# F-COREF Exploration
[Paper](https://arxiv.org/pdf/2209.04280)

## Basic Setup

In [1]:
# Automatic reloading
%load_ext autoreload
%autoreload 2

In [2]:
import sys
import os

# Get the current file's directory (e.g., the 'notebooks' directory)
current_dir = os.path.dirname(os.path.abspath(''))

# Navigate one level up to project directory
project_dir = os.path.abspath(os.path.join(current_dir, '..'))

# Add the directory to sys.path
sys.path.append(project_dir)
os.chdir(project_dir)
os.getcwd()

'c:\\Users\\Ryan Lee\\Desktop\\AISG Internship\\rag'

In [3]:
import transformers
print(transformers.__version__)

  from .autonotebook import tqdm as notebook_tqdm


4.44.2


## Patch Code

In [4]:
# pip install coref
# Need to patch for our version of transformers (4.44.2)

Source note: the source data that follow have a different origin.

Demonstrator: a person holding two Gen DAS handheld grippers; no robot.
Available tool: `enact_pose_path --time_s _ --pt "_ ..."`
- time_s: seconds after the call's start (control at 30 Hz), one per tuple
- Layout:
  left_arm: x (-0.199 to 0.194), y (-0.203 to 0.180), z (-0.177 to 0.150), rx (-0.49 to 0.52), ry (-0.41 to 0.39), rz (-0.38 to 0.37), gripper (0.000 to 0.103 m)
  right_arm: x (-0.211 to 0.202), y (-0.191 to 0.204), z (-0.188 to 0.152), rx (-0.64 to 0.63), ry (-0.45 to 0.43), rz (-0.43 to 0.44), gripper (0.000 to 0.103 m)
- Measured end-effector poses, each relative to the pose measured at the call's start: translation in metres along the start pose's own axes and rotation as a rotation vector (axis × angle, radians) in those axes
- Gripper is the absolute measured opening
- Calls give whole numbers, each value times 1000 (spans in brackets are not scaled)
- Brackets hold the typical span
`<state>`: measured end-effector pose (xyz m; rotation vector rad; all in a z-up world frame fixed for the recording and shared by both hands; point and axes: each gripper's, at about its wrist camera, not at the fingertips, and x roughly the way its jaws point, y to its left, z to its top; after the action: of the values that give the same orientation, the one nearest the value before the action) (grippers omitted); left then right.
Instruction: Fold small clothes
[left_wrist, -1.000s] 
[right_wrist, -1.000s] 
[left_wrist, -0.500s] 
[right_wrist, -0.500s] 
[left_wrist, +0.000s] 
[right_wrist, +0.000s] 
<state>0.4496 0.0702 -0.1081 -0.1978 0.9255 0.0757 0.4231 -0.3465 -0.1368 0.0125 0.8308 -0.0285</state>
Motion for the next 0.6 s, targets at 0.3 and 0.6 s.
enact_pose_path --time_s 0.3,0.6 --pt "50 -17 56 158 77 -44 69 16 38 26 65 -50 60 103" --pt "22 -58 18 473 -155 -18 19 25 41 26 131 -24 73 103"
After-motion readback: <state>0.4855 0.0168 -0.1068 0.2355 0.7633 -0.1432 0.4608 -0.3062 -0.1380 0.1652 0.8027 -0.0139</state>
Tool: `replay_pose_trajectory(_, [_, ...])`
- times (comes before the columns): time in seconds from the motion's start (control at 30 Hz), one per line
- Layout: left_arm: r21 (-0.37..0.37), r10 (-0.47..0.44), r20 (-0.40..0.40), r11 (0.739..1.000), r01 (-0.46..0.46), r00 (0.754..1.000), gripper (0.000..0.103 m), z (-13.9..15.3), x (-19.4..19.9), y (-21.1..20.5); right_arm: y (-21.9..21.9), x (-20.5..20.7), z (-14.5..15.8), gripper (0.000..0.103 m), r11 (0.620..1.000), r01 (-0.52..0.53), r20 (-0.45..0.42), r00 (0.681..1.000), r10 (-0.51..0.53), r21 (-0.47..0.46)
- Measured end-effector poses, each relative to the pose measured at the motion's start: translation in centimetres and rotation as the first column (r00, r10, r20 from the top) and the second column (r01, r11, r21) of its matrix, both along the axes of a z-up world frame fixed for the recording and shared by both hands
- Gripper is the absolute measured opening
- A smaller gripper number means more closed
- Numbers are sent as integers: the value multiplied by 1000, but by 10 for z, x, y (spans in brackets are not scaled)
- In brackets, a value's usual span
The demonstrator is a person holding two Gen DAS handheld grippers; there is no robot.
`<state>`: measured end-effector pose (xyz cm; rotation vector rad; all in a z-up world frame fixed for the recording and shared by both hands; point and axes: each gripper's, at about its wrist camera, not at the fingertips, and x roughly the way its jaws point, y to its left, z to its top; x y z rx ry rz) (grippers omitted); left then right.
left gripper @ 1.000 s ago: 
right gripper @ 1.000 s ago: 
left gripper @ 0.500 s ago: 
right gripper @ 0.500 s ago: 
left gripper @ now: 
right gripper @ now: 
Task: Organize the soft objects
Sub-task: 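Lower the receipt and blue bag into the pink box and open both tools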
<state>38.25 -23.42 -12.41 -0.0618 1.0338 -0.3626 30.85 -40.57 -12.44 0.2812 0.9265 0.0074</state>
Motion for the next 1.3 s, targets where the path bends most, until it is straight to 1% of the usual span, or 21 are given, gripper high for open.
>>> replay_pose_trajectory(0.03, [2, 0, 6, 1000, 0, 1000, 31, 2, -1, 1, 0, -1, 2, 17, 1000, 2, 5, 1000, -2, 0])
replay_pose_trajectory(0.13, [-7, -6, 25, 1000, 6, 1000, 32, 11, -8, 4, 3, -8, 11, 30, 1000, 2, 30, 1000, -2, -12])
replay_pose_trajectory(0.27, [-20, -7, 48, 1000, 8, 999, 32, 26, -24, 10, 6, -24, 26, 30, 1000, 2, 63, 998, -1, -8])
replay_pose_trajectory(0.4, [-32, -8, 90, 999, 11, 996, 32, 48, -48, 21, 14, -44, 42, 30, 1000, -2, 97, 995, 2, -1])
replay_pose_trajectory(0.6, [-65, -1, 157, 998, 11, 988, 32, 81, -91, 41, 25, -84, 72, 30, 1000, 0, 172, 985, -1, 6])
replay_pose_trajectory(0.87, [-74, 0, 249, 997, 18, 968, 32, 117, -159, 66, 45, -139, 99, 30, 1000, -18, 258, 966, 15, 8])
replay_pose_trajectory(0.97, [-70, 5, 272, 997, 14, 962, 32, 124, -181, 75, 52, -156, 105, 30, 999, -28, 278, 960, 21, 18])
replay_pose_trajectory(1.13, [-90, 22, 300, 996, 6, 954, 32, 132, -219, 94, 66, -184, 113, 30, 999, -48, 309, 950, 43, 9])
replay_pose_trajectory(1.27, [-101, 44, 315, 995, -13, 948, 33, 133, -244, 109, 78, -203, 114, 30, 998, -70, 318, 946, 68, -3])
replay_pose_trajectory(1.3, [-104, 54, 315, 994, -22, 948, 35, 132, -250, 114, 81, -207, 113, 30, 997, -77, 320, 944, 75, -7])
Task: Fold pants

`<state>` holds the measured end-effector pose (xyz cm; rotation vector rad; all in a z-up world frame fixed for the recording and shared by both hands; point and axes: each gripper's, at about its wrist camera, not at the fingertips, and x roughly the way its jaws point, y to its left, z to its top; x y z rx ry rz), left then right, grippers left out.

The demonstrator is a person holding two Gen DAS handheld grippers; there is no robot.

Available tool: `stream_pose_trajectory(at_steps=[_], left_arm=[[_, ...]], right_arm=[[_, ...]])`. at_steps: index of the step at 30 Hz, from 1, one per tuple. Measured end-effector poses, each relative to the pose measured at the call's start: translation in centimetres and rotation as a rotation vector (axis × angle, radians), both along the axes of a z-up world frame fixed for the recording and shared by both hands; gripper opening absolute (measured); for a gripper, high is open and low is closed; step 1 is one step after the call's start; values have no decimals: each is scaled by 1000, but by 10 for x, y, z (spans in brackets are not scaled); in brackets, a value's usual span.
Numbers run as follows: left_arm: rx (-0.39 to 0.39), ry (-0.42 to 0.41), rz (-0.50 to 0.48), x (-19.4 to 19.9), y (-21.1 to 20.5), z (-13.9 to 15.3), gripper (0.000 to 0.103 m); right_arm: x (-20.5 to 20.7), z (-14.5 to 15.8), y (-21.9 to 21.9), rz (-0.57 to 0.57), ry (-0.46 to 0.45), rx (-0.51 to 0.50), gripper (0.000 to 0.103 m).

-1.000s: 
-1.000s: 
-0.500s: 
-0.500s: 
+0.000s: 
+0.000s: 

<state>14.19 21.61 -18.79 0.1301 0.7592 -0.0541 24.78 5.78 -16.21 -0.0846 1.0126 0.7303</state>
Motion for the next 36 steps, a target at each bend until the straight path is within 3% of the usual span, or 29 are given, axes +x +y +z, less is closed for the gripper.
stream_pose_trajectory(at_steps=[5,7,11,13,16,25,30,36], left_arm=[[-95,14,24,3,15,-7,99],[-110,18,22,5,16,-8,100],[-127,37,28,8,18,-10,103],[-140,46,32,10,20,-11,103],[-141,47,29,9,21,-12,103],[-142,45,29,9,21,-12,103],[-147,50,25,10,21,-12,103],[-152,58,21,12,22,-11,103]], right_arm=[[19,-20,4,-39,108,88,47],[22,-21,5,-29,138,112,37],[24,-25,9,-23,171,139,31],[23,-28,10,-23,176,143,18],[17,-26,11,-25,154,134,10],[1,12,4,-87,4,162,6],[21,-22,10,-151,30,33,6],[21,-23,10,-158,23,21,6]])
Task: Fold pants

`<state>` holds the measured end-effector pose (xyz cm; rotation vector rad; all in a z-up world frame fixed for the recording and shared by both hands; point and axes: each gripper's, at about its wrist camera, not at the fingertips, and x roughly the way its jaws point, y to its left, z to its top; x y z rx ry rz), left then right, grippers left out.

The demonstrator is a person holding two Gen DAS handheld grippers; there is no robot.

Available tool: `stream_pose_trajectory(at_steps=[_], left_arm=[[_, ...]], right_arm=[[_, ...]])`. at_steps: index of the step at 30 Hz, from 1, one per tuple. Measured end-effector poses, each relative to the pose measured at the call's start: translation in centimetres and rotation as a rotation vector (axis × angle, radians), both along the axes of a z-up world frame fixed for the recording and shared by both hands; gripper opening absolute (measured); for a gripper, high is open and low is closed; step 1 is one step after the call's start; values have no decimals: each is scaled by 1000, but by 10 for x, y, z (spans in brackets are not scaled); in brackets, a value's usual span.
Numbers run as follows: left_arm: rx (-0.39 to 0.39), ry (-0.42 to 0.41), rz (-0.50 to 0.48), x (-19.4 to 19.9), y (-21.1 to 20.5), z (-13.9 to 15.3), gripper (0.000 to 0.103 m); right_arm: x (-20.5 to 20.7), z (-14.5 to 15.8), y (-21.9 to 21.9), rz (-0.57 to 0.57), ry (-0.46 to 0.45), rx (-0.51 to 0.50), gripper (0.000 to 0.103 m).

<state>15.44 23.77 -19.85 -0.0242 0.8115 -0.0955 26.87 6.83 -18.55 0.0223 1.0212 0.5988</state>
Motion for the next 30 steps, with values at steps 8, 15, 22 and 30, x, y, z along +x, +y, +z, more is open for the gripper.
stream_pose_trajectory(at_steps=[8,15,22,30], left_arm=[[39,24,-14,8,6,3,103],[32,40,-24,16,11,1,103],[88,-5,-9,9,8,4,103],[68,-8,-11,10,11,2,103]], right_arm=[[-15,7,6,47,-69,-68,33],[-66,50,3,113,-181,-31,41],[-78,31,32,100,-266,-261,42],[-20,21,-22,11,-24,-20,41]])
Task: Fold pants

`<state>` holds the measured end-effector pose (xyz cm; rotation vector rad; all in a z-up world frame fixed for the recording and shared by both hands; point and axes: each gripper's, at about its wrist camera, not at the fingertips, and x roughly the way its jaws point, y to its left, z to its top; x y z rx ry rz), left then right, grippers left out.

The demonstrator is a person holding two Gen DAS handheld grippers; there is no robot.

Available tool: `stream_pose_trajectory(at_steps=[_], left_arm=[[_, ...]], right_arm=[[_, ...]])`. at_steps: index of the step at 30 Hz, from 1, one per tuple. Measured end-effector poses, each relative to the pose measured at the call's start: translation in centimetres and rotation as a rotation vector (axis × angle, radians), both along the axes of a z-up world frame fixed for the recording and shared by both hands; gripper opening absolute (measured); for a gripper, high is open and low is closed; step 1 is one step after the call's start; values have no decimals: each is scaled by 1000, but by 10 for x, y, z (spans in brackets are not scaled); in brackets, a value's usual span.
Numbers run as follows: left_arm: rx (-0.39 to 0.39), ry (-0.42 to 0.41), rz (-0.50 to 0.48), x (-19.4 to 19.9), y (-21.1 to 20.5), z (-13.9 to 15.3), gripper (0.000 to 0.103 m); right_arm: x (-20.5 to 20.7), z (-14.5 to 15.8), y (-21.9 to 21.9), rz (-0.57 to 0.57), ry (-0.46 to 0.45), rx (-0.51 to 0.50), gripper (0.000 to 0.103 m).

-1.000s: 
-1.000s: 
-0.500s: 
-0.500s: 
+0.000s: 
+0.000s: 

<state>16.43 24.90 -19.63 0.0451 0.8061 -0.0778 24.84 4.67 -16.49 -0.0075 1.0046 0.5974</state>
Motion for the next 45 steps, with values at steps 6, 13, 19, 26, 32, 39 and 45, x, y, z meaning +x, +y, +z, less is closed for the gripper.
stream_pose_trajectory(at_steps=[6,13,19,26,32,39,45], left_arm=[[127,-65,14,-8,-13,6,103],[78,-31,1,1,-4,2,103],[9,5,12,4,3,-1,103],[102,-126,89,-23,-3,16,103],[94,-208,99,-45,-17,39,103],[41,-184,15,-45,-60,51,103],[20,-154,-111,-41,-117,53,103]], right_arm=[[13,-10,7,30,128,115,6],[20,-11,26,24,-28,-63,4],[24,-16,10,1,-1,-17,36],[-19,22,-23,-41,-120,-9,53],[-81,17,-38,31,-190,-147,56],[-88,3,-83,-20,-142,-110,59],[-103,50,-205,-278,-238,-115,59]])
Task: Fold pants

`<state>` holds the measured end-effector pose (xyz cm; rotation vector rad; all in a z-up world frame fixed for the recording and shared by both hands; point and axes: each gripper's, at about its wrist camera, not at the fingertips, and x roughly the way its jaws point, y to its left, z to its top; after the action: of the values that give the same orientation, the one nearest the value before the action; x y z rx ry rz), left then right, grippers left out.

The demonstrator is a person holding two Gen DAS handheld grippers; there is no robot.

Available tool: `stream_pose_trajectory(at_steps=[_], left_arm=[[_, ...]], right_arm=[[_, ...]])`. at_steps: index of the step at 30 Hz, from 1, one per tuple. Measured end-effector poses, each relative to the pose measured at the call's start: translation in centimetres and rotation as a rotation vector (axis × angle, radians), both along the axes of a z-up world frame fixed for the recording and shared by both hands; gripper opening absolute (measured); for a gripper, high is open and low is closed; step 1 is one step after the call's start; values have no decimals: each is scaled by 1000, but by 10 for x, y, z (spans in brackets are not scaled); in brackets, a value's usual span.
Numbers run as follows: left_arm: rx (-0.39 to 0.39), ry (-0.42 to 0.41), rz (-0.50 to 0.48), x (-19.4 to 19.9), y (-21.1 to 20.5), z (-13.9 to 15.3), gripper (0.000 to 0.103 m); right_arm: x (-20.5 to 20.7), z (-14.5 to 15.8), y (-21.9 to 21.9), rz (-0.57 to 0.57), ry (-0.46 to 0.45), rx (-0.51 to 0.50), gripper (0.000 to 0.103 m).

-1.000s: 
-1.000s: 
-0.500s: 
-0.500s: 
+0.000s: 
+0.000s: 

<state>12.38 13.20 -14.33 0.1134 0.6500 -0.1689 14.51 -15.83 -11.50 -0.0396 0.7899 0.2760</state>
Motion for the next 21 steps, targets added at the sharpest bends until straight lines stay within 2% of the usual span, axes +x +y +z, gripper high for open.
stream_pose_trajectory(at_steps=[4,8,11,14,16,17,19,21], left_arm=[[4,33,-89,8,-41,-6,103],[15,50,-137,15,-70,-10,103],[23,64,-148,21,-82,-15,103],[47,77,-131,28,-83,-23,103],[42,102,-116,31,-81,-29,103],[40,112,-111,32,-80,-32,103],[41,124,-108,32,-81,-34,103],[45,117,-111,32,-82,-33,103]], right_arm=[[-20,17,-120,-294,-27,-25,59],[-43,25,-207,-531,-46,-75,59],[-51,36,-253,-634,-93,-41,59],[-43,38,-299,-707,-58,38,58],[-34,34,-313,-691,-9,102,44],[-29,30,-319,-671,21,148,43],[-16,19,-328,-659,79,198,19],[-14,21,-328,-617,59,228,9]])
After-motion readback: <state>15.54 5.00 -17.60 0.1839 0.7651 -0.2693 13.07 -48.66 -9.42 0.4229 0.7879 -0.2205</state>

from fastcoref import LingMessCoref as OriginalLingMessCoref
from fastcoref import FCoref as OriginalFCoref
from transformers import AutoModel
import functools

class PatchedLingMessCoref(OriginalLingMessCoref):
    def __init__(self, *args, **kwargs):
        original_from_config = AutoModel.from_config

        def patched_from_config(config, *args, **kwargs):
            kwargs['attn_implementation'] = 'eager'
            return original_from_config(config, *args, **kwargs)

        try:
            AutoModel.from_config = functools.partial(patched_from_config, attn_implementation='eager')
            super().__init__(*args, **kwargs)
        finally:
            AutoModel.from_config = original_from_config

class PatchedFCoref(OriginalFCoref):
    def __init__(self, *args, **kwargs):
        original_from_config = AutoModel.from_config

        def patched_from_config(config, *args, **kwargs):
            kwargs['attn_implementation'] = 'eager'
            return original_from_config(config, *args, **kwargs)

        try:
            AutoModel.from_config = functools.partial(patched_from_config, attn_implementation='eager')
            super().__init__(*args, **kwargs)
        finally:
            AutoModel.from_config = original_from_config
                    
'''
model1 = PatchedLingMessCoref(
    nlp="en_core_web_lg",
    device="cpu"
)

model2 = PatchedFCoref(
    nlp="en_core_web_lg",
    device="cpu"
)
'''

# Run your stuff here


'\nmodel1 = PatchedLingMessCoref(\n    nlp="en_core_web_lg",\n    device="cpu"\n)\n\nmodel2 = PatchedFCoref(\n    nlp="en_core_web_lg",\n    device="cpu"\n)\n'

## Inference

In [5]:
# pip install coref

model = PatchedFCoref(device='cpu')

texts = [
    'We are AISG. We are so happy to see you using the coref package. This package is very fast!',
    'Alice goes down the rabbit hole. Where she would discover a new reality beyond her expectations.',
    'Mary saw Susan at the park. She was playing with a frisbee. They then conversed.',
    'Alice went to the library because she wanted to borrow a book. She found a novel by Kenrick and decided to check it out. As Alice walked home, she bumped into her friend Clara, who asked her what she had borrowed. Alice showed it to Clara, and they talked about the author for a while.'
]

preds = model.predict(
   texts=texts
)
preds

11/22/2024 17:01:57 - INFO - 	 missing_keys: []
11/22/2024 17:01:57 - INFO - 	 unexpected_keys: []
11/22/2024 17:01:57 - INFO - 	 mismatched_keys: []
11/22/2024 17:01:57 - INFO - 	 error_msgs: []
11/22/2024 17:01:57 - INFO - 	 Model Parameters: 90.5M, Transformer: 82.1M, Coref head: 8.4M
11/22/2024 17:01:57 - INFO - 	 Tokenize 4 inputs...
Map: 100%|██████████| 4/4 [00:00<00:00, 117.63 examples/s]
11/22/2024 17:01:58 - INFO - 	 ***** Running Inference on 4 texts *****
Inference: 100%|██████████| 4/4 [00:00<00:00,  5.38it/s]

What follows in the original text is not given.